News | 25 November 2002
The International Labour Organization has strongly criticized the Government of Belarus for what it called “a serious deterioration in the respect of trade union rights” in the country. In a report adopted today by its Governing Body, the ILO urges the “Government to take all necessary measures to bring national law and practice into conformity with freedom of association principles as a matter of urgency.”

In 2000 the trade unions of Belarus (Federation of Trade Unions of Belarus, Congress of Democratic Trade Unions, a number of branch unions and the International Confederation of Free Trade Unions and International Union Food Workers’ Associations) filed a complaint to the ILO against the Government of Belarus for interference with trade union activities and elections. Since then the Committee on Freedom of Association has held several sessions and investigations of the situations and has noted with deep alarm that since the submission of the complaint in 2000 there has not been any progress towards the implementation of its recommendations.

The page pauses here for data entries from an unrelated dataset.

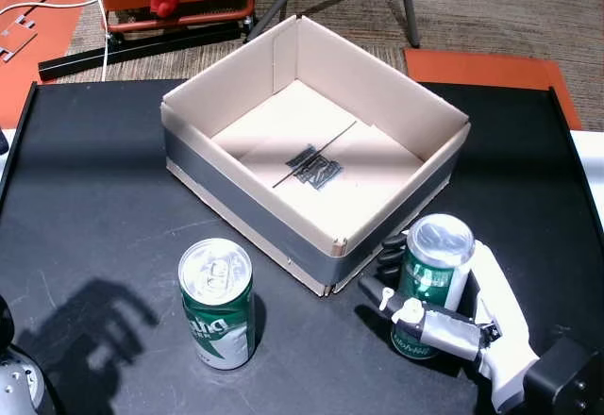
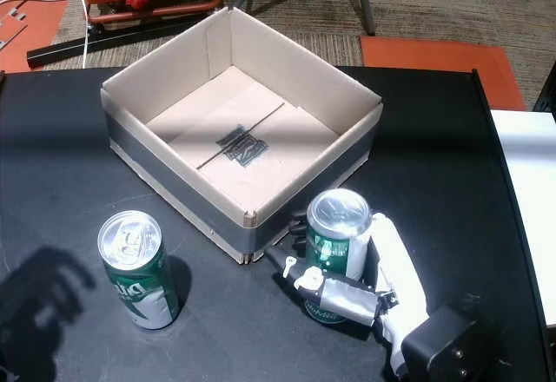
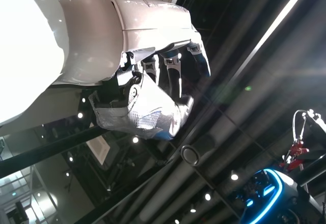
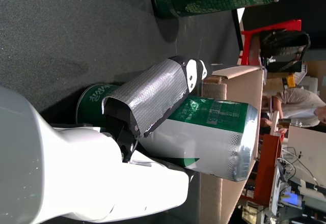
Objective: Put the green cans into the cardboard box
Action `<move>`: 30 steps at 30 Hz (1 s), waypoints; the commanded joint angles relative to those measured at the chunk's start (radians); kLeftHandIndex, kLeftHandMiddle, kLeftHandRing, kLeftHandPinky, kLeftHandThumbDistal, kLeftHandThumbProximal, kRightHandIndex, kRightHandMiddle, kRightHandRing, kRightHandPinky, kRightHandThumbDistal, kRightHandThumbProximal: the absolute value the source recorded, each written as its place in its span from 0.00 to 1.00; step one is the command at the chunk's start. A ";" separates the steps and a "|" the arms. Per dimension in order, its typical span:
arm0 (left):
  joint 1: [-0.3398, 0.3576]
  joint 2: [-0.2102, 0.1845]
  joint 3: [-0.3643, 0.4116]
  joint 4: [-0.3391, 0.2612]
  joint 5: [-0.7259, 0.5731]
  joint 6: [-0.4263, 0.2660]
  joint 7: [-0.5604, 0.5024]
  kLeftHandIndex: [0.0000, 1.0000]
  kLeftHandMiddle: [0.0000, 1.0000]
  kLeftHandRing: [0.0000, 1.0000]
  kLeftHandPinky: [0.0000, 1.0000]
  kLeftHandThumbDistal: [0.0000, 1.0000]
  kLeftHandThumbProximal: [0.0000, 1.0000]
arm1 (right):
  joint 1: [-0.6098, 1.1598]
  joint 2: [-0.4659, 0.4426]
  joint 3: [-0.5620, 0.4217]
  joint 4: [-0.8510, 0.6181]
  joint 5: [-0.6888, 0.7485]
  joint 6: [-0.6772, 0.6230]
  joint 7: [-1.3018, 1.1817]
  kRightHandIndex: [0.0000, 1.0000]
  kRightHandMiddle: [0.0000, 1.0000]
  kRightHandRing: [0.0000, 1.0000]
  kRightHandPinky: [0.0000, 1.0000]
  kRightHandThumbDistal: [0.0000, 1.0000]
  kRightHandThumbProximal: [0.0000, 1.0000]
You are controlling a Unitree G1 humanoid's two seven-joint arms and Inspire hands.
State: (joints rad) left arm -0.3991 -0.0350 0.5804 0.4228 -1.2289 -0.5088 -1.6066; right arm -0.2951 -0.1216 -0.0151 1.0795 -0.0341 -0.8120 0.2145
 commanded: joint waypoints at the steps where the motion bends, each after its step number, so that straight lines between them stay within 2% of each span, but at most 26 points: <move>1: 0.004 -0.008 0.012 -0.002 0.015 0.011 -0.008 0.42 0.33 0.42 0.77 0.16 0.00 | -0.001 -0.003 -0.004 0.014 -0.003 0.010 -0.002 0.38 0.51 0.55 0.58 0.91 0.22; 6: -0.001 -0.017 0.025 -0.008 0.025 -0.003 -0.008 0.41 0.32 0.44 0.78 0.11 0.00 | -0.002 0.000 -0.005 0.018 -0.001 0.007 -0.004 0.37 0.50 0.54 0.58 0.91 0.21; 8: -0.001 -0.019 0.030 -0.003 0.023 0.008 -0.008 0.42 0.33 0.43 0.78 0.11 0.00 | -0.002 0.004 -0.011 0.020 0.007 0.006 -0.002 0.34 0.47 0.52 0.57 0.92 0.21; 10: -0.001 -0.019 0.033 -0.002 0.025 0.018 -0.008 0.41 0.32 0.43 0.77 0.16 0.00 | -0.003 0.011 -0.022 0.022 0.025 0.004 0.012 0.32 0.44 0.50 0.55 0.92 0.20; 12: 0.004 -0.007 0.015 -0.009 0.020 0.032 -0.008 0.45 0.34 0.45 0.82 0.04 0.00 | -0.005 0.020 -0.037 0.026 0.052 0.010 0.033 0.29 0.39 0.45 0.51 0.92 0.17; 13: 0.004 -0.001 0.009 -0.010 0.018 0.032 -0.008 0.45 0.33 0.44 0.83 0.02 0.00 | -0.006 0.024 -0.044 0.027 0.063 0.014 0.043 0.27 0.37 0.44 0.49 0.91 0.16; 15: -0.003 0.005 0.010 -0.002 0.020 0.015 -0.008 0.43 0.32 0.42 0.84 0.02 0.04 | -0.009 0.037 -0.067 0.027 0.100 0.030 0.079 0.21 0.30 0.38 0.43 0.86 0.08; 17: -0.005 0.004 0.009 0.001 0.018 0.006 -0.008 0.42 0.31 0.42 0.85 0.00 0.07 | -0.010 0.049 -0.087 0.021 0.131 0.051 0.105 0.14 0.23 0.30 0.36 0.83 0.05; 19: -0.006 0.005 0.005 -0.001 0.013 0.002 -0.008 0.43 0.31 0.43 0.87 0.00 0.08 | -0.011 0.059 -0.104 0.016 0.151 0.067 0.121 0.07 0.16 0.24 0.27 0.81 0.04; 20: -0.005 0.009 0.000 -0.001 0.011 0.009 -0.008 0.44 0.32 0.43 0.86 0.00 0.09 | -0.012 0.063 -0.112 0.013 0.162 0.071 0.129 0.04 0.11 0.20 0.22 0.82 0.07; 23: -0.002 0.022 -0.017 0.002 -0.001 0.020 -0.008 0.48 0.36 0.51 0.87 0.00 0.12 | -0.013 0.076 -0.129 0.007 0.177 0.073 0.131 0.00 0.01 0.09 0.12 0.79 0.03; 26: -0.006 0.015 -0.012 0.002 -0.003 0.002 -0.008 0.43 0.31 0.45 0.85 0.01 0.13 | -0.013 0.082 -0.137 0.006 0.176 0.068 0.121 0.00 0.00 0.06 0.09 0.79 0.02; 27: -0.005 0.018 -0.015 0.002 -0.002 0.005 -0.008 0.44 0.32 0.45 0.86 0.00 0.11 | -0.013 0.083 -0.139 0.005 0.176 0.069 0.118 0.00 0.00 0.05 0.08 0.78 0.01; 29: -0.002 0.019 -0.022 0.001 -0.006 0.006 -0.008 0.46 0.35 0.51 0.87 0.00 0.17 | -0.014 0.084 -0.140 0.004 0.174 0.073 0.113 0.00 0.00 0.05 0.07 0.78 0.01; 30: -0.001 0.018 -0.025 -0.001 -0.010 0.010 -0.008 0.45 0.34 0.51 0.86 0.00 0.16 | -0.014 0.084 -0.141 0.005 0.174 0.073 0.112 0.00 0.00 0.05 0.07 0.79 0.01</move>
State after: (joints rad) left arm -0.4019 -0.0222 0.5606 0.4226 -1.2326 -0.4958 -1.6066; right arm -0.3040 -0.0428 -0.1475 1.0985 0.1342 -0.7403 0.3308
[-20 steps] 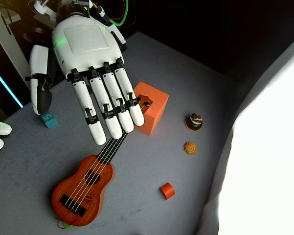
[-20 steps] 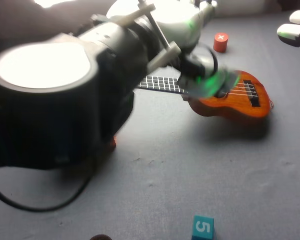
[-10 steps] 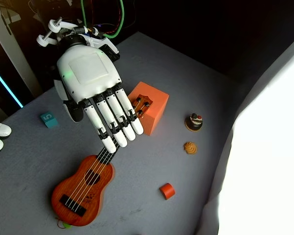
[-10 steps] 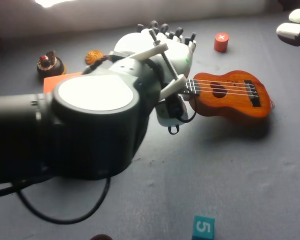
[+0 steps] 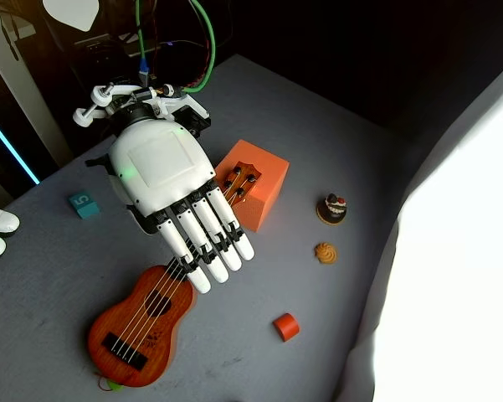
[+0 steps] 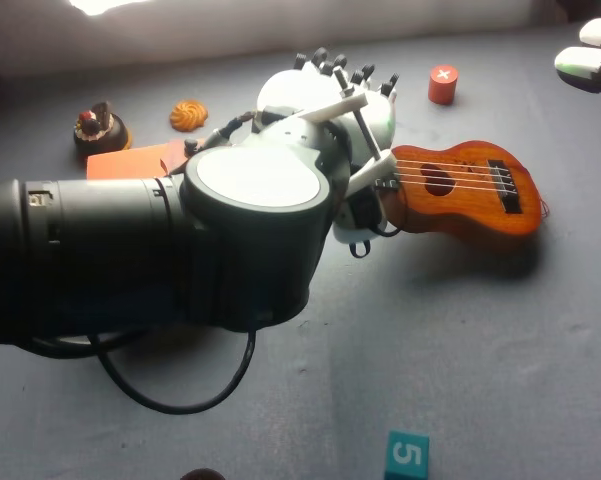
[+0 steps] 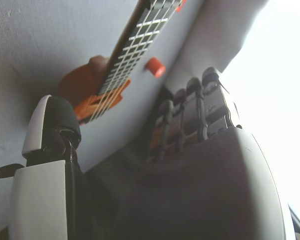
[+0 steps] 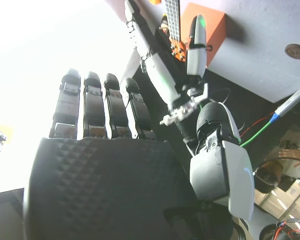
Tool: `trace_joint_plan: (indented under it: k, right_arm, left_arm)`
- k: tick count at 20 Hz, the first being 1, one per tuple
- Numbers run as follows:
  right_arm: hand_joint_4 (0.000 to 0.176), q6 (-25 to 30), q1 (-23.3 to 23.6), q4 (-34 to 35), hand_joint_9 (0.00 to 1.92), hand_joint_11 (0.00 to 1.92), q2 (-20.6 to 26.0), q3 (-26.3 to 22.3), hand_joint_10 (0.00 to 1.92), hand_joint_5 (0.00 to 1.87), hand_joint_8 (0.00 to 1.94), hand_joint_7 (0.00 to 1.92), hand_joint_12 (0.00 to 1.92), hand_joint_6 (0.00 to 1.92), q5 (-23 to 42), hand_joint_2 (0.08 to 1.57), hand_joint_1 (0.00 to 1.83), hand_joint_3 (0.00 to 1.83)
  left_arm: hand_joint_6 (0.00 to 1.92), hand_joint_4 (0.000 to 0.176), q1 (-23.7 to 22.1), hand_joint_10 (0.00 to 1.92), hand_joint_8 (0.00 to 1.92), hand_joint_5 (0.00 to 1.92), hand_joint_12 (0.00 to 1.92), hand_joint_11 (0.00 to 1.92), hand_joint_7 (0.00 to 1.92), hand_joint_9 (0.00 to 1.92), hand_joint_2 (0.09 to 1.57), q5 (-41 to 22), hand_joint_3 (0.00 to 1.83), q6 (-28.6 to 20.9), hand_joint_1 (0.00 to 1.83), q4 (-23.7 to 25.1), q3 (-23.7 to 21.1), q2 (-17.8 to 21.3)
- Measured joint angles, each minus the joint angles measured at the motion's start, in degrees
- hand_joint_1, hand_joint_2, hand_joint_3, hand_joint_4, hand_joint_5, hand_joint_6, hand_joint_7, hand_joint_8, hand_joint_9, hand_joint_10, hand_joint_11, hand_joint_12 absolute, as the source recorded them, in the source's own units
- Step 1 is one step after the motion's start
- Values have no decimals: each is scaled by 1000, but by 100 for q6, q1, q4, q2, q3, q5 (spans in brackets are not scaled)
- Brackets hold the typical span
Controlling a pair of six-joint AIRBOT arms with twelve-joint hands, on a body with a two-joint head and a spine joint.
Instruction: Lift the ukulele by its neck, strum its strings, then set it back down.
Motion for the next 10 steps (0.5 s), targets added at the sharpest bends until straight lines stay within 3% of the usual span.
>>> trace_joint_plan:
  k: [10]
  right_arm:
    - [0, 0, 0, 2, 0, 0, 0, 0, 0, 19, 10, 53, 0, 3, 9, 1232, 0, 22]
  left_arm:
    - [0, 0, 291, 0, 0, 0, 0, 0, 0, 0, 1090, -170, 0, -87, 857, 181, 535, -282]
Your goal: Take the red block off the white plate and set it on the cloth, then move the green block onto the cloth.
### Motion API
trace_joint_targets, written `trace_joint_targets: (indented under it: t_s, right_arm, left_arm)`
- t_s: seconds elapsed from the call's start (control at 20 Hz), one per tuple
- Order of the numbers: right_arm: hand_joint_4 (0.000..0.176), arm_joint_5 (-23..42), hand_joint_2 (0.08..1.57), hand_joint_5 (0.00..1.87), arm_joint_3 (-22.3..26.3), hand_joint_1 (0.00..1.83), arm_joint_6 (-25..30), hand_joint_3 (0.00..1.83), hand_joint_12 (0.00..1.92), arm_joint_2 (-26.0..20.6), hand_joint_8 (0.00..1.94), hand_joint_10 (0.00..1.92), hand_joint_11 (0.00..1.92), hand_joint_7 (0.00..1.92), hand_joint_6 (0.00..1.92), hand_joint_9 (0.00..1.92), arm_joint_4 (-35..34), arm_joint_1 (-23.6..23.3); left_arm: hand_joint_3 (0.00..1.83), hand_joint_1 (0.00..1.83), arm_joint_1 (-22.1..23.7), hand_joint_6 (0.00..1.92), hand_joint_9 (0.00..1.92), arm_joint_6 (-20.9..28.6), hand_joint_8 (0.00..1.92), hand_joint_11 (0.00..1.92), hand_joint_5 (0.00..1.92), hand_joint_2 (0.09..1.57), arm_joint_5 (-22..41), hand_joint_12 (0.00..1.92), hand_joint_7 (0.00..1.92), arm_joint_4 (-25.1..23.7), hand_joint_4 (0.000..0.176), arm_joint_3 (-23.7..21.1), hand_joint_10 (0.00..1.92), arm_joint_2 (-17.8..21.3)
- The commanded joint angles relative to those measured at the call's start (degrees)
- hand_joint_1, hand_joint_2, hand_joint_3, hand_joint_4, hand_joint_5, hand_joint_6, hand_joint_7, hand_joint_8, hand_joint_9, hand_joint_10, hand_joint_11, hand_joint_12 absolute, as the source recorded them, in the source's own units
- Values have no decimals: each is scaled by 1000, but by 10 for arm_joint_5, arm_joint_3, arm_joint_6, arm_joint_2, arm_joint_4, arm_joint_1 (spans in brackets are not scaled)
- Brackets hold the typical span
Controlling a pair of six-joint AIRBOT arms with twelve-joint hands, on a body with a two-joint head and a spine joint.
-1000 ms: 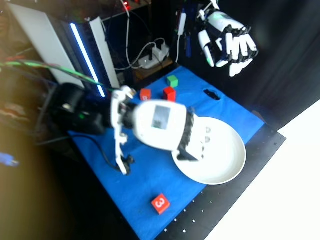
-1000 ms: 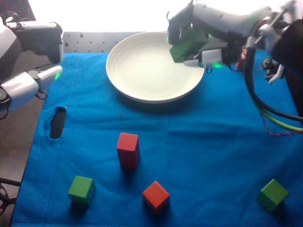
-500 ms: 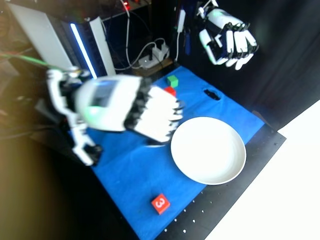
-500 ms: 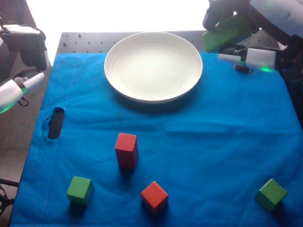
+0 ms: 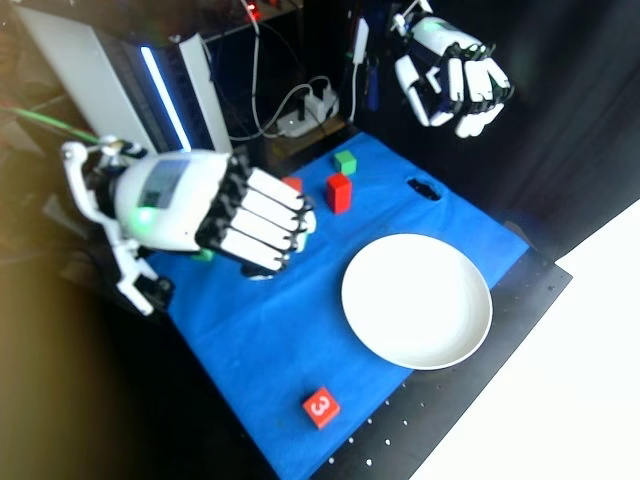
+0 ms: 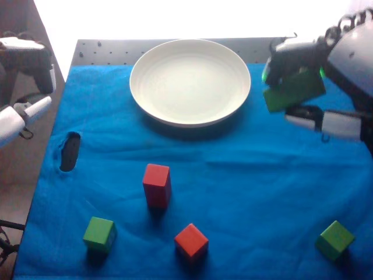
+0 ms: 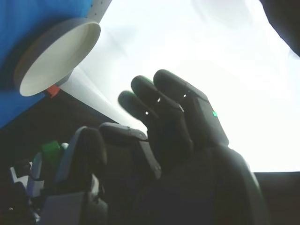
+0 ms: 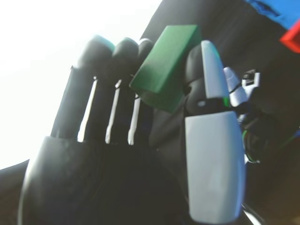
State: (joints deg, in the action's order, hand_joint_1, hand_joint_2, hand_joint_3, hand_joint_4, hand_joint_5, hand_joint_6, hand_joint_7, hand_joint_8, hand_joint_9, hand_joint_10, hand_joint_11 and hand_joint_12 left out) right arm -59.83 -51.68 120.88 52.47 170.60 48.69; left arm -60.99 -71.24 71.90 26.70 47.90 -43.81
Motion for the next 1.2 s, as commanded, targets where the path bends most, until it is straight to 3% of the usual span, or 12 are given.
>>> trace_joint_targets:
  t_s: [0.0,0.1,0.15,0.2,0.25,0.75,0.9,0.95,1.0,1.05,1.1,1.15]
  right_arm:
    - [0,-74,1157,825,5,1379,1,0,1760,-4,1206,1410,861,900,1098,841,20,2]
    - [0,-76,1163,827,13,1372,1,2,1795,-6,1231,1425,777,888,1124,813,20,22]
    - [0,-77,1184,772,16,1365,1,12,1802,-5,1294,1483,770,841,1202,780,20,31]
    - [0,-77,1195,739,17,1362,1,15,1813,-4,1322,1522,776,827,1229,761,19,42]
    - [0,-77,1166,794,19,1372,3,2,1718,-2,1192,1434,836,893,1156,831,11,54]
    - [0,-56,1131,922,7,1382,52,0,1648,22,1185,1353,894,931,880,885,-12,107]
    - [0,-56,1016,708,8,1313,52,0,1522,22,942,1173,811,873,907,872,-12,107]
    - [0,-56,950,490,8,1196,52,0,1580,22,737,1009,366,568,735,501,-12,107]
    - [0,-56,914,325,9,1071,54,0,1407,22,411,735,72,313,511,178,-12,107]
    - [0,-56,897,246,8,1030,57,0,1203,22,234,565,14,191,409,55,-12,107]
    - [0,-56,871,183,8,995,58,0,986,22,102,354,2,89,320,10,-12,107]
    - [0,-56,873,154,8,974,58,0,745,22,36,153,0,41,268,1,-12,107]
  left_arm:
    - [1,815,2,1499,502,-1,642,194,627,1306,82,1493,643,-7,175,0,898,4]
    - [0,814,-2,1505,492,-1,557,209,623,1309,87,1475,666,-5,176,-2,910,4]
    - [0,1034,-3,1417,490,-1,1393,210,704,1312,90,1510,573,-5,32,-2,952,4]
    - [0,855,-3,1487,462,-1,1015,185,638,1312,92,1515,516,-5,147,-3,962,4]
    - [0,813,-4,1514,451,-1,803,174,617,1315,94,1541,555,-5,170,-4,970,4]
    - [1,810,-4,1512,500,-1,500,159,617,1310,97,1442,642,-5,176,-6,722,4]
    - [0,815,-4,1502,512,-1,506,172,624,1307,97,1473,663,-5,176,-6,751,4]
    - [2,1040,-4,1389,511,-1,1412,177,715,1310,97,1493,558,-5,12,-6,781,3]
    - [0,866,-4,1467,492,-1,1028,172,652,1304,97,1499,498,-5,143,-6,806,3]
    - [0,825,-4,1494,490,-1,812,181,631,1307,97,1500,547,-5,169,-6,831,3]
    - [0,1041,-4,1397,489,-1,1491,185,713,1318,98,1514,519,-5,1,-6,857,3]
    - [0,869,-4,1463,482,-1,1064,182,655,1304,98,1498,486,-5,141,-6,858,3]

The Committee strongly urges the Government of Belarus to immediately investigate the numerous cases of threats of dismissal of certain trade union members, refusal to register new trade unions, pressure on the workers to leave the movement and other cases of government interference and also to amend Presidential Decrees #8 and #11 restricting trade union activities. The Committee also regrets certain declarations in the speech of Alexander Lukashenko, the President of Belarus to the FPB Congress in September 2002, suggesting that the Federation of Trade Unions of Belarus should take over the role of the former party organization responsible for discipline, which represents a clear attempt to transform the trade union movement into an instrument for the pursuance of political aims.

The ILO has called on the government of Belarus to refrain from any interference so that the “Belarusian trade union movement may act in full freedom and independence.”